Today is December 17th and for the next 18 days I am on vacation. No more middle schoolers laughing and jumping around for two weeks. No more 4:30 A.M. wakeups or hunting around for something to wear to school that I haven’t already worn this week. No more lockdowns because of a (apparently bogus) threatened gang fight with weapons. Guns. That happened yesterday and it completely locked me down. Brought up too much old stuff that lies buried deep in the heart of me. Sigh. Vacation…what a concept! I have already begun my time off with an afternoon nap. I have a jumble of things in my head that I’d like to do or accomplish during this time, and I need to think them through so I don’t just spend a week of it on Facebook or worse, in Farmville. I could easily do that, really. Planting and harvesting, rearranging things…I feel brain dead about now, and status quo is always easier to maintain than generating new movement. That clearly won’t serve my needs, however, so I’d better make an alternate plan.
Today I read a blog post about holiday season overload (read stress) that suggested that one think about (and write down, naturally) how you want to feel by Christmas Eve. I would extend that to January 4, when I go back to work. (I want to feel rested, prepared for another onslaught of seventh graders, healthy and innovative. And prepared. Did I say prepared?) The next part of the exercise was to make a list of everything you need to do between now and then (my list could be an entire blog post meme – one of those 100 things about me lists). The last step is to cross off everything on the list that will not lead to the feeling you wrote initially.

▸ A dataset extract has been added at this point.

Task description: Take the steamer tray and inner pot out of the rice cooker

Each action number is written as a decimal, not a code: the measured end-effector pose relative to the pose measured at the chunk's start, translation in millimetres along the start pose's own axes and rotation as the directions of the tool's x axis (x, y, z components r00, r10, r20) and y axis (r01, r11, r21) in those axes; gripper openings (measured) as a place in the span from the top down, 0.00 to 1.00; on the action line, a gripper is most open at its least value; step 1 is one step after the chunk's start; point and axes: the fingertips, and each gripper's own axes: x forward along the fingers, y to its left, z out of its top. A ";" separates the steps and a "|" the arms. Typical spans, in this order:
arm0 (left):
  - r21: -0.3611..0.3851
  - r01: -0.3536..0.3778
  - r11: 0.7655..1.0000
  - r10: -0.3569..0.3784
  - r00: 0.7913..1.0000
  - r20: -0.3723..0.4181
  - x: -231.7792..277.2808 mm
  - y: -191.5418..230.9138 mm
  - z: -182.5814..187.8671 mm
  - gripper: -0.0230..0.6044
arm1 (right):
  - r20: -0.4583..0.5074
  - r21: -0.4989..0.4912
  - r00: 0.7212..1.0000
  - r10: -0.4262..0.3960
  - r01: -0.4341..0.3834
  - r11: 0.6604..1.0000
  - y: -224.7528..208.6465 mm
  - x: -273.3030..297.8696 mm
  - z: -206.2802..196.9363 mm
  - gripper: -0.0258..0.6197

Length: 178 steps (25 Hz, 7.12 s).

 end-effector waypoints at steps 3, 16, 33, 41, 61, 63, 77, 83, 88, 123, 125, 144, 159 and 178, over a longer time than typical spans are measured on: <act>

At first I kind of sniffed at this exercise. “That’s kind of basic. I’d like something a little more inspiring. Something with more steps to it.” Now I think that exercise is a perfect way to begin this vacation. Short and sweet, but not really simple. I could still make a list of 100 things to do that would all pertain to how I want to feel, so the need for simplicity is within me, not the exercise. So, let me try to break those goals down just a little. I said I want to feel:
Rested. I took an hour nap this afternoon and when I awoke I thought I hadn’t even been to sleep. I have been wrangling with insomnia lately, and rather than try for an extra miserable hour of sleep I get up. At 3:30 or 4:00 A.M. Not good for the body or mind when bedtime stays at 10:00 or later. So sleep is on my agenda. Definitely.
Prepared for another onslaught of seventh graders. Details about this are available in my other blog that is all about them, so here I’ll just say that preparation is everything, and I need to create space and time for more of it. Even do a chunk of it during this vacation. That places some housecleaning on my agenda, since walking into my office is next to impossible at the moment.
Healthy. Oh me. Lately I have been eating anything that is placed before me and some things that aren’t. I have not been exercising despite frequent visits with a physical therapist for a knee injury. I feel clogged up and a little numb in my mind. So healthy would look like vegetables, green drinks and a daily walk. And knee exercises.
Innovative. I have an idea for a way to change my classes that is exciting to me, and hopefully will make their two daily hours in my class better for my students. It will require some research and more planning. I feel a teacher inquiry project coming on and am excited about the prospect. Again, that is for the other blog, but related to this vacation.
As you can tell, I am so freshly out of school that I can’t even think about anything other than that. Deep breath…there is life after seventh grade, and I plan to find some of it, if only for a couple of weeks.